> [Problem statement]
Retype every entry below exactly as it stands.

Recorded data
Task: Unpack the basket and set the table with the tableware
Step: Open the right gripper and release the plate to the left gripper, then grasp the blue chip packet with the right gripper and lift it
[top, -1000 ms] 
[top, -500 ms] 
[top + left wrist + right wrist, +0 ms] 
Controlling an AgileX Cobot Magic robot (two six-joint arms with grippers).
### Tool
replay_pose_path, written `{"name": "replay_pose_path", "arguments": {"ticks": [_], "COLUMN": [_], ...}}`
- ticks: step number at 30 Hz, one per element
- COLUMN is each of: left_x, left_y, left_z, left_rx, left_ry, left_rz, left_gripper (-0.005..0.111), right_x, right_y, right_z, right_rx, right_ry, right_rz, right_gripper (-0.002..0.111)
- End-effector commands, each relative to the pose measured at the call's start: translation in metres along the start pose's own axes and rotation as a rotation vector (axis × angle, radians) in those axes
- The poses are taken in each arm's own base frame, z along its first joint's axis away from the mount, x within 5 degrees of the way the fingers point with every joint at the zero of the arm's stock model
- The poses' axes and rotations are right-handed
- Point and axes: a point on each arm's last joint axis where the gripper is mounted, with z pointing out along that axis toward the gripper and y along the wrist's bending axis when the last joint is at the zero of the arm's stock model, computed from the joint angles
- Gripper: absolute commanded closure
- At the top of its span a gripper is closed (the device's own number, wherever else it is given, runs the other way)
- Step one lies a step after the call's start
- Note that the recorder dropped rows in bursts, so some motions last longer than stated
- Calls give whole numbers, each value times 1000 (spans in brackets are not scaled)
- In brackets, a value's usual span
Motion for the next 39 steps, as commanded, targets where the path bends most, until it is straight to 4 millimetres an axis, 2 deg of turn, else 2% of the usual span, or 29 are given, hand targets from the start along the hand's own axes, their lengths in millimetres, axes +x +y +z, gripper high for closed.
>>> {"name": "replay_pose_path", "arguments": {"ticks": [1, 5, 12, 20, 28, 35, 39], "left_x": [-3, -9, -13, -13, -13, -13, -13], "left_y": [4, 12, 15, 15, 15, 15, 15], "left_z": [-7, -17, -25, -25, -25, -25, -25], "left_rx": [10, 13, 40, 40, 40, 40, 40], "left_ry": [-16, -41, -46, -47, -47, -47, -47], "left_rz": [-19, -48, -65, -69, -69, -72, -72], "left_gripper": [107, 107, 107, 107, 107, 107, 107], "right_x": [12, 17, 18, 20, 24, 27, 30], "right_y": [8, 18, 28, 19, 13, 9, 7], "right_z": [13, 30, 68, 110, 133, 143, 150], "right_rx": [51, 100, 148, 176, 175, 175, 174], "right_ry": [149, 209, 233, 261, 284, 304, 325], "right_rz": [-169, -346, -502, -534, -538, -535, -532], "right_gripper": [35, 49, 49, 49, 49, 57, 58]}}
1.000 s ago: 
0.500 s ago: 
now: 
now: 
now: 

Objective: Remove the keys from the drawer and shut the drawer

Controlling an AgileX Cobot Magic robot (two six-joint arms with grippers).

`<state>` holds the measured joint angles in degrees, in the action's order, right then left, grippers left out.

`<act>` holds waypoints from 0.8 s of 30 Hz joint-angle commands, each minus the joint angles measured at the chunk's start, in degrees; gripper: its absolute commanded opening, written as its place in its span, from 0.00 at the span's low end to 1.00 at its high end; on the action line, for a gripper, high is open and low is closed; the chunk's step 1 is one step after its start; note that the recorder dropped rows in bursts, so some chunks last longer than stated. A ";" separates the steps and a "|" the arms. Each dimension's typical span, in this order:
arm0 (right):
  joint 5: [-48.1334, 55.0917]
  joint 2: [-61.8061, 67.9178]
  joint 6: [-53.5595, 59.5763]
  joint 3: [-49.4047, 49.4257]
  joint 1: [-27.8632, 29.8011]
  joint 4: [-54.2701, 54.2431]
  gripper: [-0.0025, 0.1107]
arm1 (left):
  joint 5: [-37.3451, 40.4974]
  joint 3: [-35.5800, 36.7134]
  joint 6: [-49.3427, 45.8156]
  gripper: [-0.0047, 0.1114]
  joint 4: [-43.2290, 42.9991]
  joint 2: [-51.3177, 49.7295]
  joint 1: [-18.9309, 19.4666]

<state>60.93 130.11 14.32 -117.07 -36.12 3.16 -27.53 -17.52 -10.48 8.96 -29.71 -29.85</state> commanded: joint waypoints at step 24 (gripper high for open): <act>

> [Answer to this task]
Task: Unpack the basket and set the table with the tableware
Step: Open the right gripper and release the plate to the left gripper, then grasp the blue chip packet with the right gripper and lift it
[top, -1000 ms] 
[top, -500 ms] 
[top + left wrist + right wrist, +0 ms] 
Controlling an AgileX Cobot Magic robot (two six-joint arms with grippers).
### Tool
replay_pose_path, written `{"name": "replay_pose_path", "arguments": {"ticks": [_], "COLUMN": [_], ...}}`
- ticks: step number at 30 Hz, one per element
- COLUMN is each of: left_x, left_y, left_z, left_rx, left_ry, left_rz, left_gripper (-0.005..0.111), right_x, right_y, right_z, right_rx, right_ry, right_rz, right_gripper (-0.002..0.111)
- End-effector commands, each relative to the pose measured at the call's start: translation in metres along the start pose's own axes and rotation as a rotation vector (axis × angle, radians) in those axes
- The poses are taken in each arm's own base frame, z along its first joint's axis away from the mount, x within 5 degrees of the way the fingers point with every joint at the zero of the arm's stock model
- The poses' axes and rotations are right-handed
- Point and axes: a point on each arm's last joint axis where the gripper is mounted, with z pointing out along that axis toward the gripper and y along the wrist's bending axis when the last joint is at the zero of the arm's stock model, computed from the joint angles
- Gripper: absolute commanded closure
- At the top of its span a gripper is closed (the device's own number, wherever else it is given, runs the other way)
- Step one lies a step after the call's start
- Note that the recorder dropped rows in bursts, so some motions last longer than stated
- Calls give whole numbers, each value times 1000 (spans in brackets are not scaled)
- In brackets, a value's usual span
Motion for the next 39 steps, as commanded, targets where the path bends most, until it is straight to 4 millimetres an axis, 2 deg of turn, else 2% of the usual span, or 29 are given, hand targets from the start along the hand's own axes, their lengths in millimetres, axes +x +y +z, gripper high for closed.
>>> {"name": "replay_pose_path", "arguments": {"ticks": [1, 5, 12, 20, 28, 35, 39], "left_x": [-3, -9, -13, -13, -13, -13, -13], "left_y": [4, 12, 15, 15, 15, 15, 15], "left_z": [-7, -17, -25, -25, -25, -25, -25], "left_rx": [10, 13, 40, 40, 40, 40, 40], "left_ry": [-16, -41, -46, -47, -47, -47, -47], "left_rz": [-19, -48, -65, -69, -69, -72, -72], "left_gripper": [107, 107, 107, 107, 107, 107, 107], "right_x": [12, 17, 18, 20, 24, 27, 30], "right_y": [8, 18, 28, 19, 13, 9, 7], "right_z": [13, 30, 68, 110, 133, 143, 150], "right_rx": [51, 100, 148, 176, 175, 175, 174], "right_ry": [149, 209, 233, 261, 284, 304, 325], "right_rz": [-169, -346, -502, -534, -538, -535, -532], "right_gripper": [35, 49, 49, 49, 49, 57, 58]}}
1.000 s ago: 
0.500 s ago: 
now: 
now: 
now: 

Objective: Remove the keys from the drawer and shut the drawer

Controlling an AgileX Cobot Magic robot (two six-joint arms with grippers).

`<state>` holds the measured joint angles in degrees, in the action's order, right then left, grippers left out.

`<act>` holds waypoints from 0.8 s of 30 Hz joint-angle commands, each minus the joint angles measured at the chunk's start, in degrees; gripper: its absolute commanded opening, written as its place in its span, from 0.00 at the span's low end to 1.00 at its high end; on the action line, for a gripper, high is open and low is closed; the chunk's step 1 is one step after its start; note that the recorder dropped rows in bursts, so some chunks last longer than stated. A ";" separates the steps and a "|" the arms. Each dimension's typical span, in this order:
arm0 (right):
  joint 5: [-48.1334, 55.0917]
  joint 2: [-61.8061, 67.9178]
  joint 6: [-53.5595, 59.5763]
  joint 3: [-49.4047, 49.4257]
  joint 1: [-27.8632, 29.8011]
  joint 4: [-54.2701, 54.2431]
  gripper: [-0.0025, 0.1107]
arm1 (left):
  joint 5: [-37.3451, 40.4974]
  joint 3: [-35.5800, 36.7134]
  joint 6: [-49.3427, 45.8156]
  gripper: [-0.0047, 0.1114]
  joint 4: [-43.2290, 42.9991]
  joint 2: [-51.3177, 49.7295]
  joint 1: [-18.9309, 19.4666]

<state>60.93 130.11 14.32 -117.07 -36.12 3.16 -27.53 -17.52 -10.48 8.96 -29.71 -29.85</state> commanded: joint waypoints at step 24 (gripper high for open): <act>

No additional output is required.